■ ASSIGNMENT:
Filtering the records below, copy only those lines that include the word "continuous".

■ DATA FOR THIS EXERCISE:
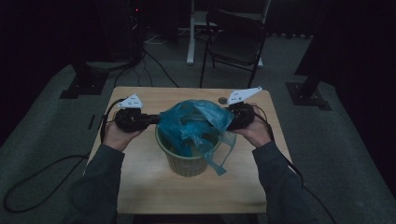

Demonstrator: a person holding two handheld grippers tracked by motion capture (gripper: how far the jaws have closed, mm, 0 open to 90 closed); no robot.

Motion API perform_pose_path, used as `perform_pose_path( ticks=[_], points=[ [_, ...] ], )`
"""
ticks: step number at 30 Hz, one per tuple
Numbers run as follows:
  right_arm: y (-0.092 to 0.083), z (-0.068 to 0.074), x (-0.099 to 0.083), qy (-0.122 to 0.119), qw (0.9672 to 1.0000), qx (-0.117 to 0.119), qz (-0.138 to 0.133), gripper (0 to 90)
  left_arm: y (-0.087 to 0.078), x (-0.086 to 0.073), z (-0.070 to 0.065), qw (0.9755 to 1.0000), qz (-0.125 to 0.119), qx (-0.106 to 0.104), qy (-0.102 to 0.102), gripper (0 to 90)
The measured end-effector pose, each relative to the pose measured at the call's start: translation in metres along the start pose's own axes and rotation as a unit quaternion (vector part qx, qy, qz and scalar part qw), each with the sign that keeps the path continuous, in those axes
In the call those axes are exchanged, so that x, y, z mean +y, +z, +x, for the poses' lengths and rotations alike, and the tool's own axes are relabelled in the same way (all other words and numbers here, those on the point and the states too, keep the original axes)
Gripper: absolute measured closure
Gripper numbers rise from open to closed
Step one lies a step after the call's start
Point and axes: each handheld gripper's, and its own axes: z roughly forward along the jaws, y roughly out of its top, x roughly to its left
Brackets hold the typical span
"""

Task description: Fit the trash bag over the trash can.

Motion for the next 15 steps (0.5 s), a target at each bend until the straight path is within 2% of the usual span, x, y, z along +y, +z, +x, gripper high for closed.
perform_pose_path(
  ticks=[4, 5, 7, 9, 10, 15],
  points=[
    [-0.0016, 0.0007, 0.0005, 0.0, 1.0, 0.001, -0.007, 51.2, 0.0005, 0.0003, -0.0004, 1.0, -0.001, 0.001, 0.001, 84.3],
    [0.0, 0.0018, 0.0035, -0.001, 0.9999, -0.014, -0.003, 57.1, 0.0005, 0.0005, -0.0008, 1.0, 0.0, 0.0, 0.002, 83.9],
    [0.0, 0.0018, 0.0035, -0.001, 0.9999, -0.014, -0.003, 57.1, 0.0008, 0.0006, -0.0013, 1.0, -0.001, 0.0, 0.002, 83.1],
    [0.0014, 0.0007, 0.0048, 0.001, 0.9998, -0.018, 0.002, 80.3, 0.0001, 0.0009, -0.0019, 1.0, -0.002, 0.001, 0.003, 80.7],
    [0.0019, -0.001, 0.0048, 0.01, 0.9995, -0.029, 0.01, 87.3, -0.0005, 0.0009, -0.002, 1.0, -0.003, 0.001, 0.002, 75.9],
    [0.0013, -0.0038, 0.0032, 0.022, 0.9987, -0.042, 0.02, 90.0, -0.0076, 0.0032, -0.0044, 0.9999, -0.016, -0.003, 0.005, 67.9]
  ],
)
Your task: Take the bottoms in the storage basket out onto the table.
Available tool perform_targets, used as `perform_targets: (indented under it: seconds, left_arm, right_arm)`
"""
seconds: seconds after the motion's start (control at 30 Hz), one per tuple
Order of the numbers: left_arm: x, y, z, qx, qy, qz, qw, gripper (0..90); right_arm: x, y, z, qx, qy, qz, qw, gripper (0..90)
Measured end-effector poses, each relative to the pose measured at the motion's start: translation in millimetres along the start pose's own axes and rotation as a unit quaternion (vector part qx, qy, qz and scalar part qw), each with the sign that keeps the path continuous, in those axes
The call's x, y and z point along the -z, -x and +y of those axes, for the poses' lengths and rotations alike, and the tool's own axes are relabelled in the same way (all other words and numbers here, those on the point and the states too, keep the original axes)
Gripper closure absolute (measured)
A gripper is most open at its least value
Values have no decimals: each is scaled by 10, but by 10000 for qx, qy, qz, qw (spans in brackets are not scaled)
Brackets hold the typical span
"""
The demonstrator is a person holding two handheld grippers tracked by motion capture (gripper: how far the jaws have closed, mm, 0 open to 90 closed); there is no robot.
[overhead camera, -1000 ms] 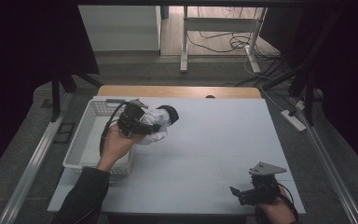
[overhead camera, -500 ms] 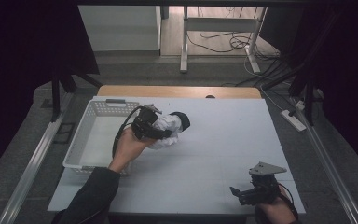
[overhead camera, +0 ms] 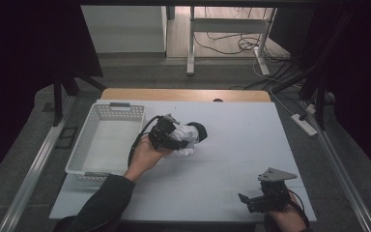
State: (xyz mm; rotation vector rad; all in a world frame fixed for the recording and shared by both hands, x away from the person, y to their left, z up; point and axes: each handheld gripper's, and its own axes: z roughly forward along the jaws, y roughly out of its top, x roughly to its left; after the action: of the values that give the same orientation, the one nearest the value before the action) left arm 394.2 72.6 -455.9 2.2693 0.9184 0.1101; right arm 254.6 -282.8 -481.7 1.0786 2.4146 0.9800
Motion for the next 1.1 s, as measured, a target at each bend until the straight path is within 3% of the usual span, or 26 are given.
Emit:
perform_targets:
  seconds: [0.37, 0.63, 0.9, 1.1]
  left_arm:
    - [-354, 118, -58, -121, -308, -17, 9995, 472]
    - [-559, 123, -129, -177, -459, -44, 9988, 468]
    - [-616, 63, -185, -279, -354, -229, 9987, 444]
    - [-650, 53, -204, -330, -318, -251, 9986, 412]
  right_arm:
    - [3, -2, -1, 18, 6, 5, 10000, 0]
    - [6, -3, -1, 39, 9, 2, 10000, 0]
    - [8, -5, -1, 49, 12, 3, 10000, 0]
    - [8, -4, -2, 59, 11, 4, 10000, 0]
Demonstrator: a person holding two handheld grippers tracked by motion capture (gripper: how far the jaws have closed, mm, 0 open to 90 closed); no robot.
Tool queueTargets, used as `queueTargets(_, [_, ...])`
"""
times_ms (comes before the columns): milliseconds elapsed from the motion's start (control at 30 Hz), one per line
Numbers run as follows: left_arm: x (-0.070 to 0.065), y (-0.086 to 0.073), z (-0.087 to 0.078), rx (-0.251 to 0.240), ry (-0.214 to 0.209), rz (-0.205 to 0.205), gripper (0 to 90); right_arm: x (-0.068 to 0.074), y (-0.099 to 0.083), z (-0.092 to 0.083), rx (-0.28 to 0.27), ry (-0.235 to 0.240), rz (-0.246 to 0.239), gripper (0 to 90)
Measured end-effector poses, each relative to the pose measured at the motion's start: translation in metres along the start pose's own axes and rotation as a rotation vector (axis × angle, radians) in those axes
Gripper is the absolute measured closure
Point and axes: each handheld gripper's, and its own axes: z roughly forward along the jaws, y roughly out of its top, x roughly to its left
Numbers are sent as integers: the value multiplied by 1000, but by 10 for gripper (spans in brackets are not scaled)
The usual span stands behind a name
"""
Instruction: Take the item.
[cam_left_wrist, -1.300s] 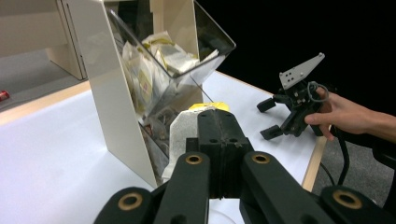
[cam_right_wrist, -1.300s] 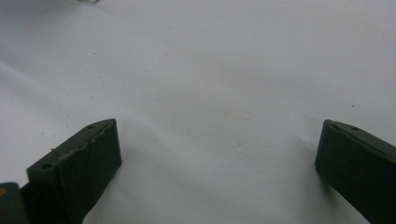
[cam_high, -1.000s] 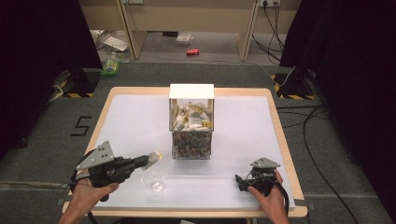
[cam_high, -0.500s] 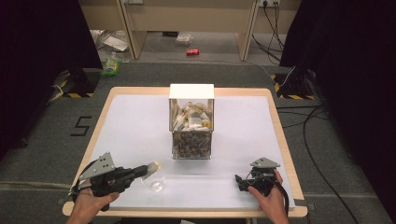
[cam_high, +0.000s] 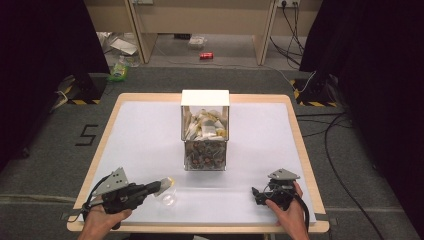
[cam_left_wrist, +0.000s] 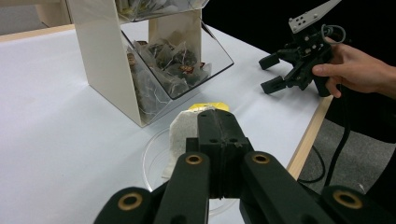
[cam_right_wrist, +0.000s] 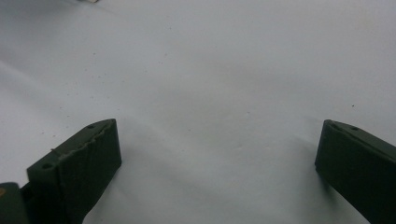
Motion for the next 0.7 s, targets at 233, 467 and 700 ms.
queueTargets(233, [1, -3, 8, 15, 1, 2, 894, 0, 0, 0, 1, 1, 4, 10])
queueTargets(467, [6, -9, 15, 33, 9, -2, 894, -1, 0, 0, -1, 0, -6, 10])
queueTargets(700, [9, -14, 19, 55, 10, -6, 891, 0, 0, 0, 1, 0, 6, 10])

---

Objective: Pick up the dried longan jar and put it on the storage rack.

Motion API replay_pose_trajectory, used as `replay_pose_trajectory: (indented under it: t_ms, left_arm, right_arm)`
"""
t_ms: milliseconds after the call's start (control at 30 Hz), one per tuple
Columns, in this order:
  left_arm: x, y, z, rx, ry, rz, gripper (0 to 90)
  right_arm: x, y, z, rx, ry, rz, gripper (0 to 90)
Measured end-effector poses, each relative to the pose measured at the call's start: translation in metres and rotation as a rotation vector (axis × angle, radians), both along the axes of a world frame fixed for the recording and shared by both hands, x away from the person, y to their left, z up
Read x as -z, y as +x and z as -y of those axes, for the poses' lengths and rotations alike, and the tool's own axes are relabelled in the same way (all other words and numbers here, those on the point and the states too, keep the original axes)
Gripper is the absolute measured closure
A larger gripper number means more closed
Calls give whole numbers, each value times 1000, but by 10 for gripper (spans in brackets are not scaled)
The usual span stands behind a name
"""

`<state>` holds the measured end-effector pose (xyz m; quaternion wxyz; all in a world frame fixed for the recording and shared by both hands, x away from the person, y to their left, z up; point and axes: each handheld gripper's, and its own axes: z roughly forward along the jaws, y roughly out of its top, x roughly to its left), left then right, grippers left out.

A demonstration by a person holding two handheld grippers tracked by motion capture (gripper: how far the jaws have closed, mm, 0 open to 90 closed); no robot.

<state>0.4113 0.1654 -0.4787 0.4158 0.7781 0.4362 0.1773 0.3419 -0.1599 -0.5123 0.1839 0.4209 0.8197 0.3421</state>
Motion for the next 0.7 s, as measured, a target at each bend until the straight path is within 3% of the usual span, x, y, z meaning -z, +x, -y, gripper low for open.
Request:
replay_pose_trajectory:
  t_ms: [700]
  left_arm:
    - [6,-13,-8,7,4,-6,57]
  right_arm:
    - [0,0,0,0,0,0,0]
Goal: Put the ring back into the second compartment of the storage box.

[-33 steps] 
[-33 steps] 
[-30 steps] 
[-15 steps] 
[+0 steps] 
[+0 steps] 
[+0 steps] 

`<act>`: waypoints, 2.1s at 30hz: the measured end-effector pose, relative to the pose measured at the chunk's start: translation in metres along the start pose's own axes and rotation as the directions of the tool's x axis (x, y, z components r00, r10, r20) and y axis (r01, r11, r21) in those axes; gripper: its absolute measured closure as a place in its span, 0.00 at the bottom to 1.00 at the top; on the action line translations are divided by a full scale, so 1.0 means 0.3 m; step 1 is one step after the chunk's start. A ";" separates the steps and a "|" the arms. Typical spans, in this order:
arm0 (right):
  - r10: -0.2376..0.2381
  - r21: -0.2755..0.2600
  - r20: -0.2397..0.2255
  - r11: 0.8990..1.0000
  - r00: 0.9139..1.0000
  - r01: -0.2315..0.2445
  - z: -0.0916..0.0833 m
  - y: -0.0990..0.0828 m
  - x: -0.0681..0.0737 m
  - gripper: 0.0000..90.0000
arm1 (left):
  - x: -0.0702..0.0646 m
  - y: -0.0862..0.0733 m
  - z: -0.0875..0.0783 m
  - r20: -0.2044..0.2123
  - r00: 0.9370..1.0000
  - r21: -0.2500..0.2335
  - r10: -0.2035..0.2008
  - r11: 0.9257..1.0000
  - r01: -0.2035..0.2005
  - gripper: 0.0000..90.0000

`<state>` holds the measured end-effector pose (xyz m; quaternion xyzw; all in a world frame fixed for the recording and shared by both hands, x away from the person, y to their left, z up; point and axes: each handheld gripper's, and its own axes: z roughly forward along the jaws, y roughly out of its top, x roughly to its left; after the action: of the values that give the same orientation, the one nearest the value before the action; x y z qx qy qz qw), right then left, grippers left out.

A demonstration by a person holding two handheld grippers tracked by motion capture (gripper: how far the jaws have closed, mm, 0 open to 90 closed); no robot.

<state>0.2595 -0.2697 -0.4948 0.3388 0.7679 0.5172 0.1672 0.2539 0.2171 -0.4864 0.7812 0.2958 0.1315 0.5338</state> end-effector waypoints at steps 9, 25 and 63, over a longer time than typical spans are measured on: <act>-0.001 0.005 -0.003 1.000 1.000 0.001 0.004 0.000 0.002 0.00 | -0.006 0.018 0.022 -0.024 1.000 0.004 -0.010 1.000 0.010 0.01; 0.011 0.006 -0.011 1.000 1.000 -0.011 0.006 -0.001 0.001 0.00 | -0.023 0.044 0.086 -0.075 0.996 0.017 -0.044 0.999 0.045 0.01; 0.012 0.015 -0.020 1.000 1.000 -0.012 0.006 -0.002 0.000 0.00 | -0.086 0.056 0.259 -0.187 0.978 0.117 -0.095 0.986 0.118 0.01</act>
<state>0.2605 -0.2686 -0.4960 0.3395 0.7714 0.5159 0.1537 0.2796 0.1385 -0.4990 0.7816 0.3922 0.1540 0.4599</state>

■ OUTPUT:
The measured end-effector pose, each relative to the pose measured at the call's start: translation in metres along the start pose's own axes and rotation as a unit quaternion (vector part qx, qy, qz and scalar part qw), each with the sign that keeps the path continuous, in those axes
Measured end-effector poses, each relative to the pose measured at the motion's start: translation in millimetres along the start pose's own axes and rotation as a unit quaternion (vector part qx, qy, qz and scalar part qw), each with the sign that keeps the path continuous, in those axes

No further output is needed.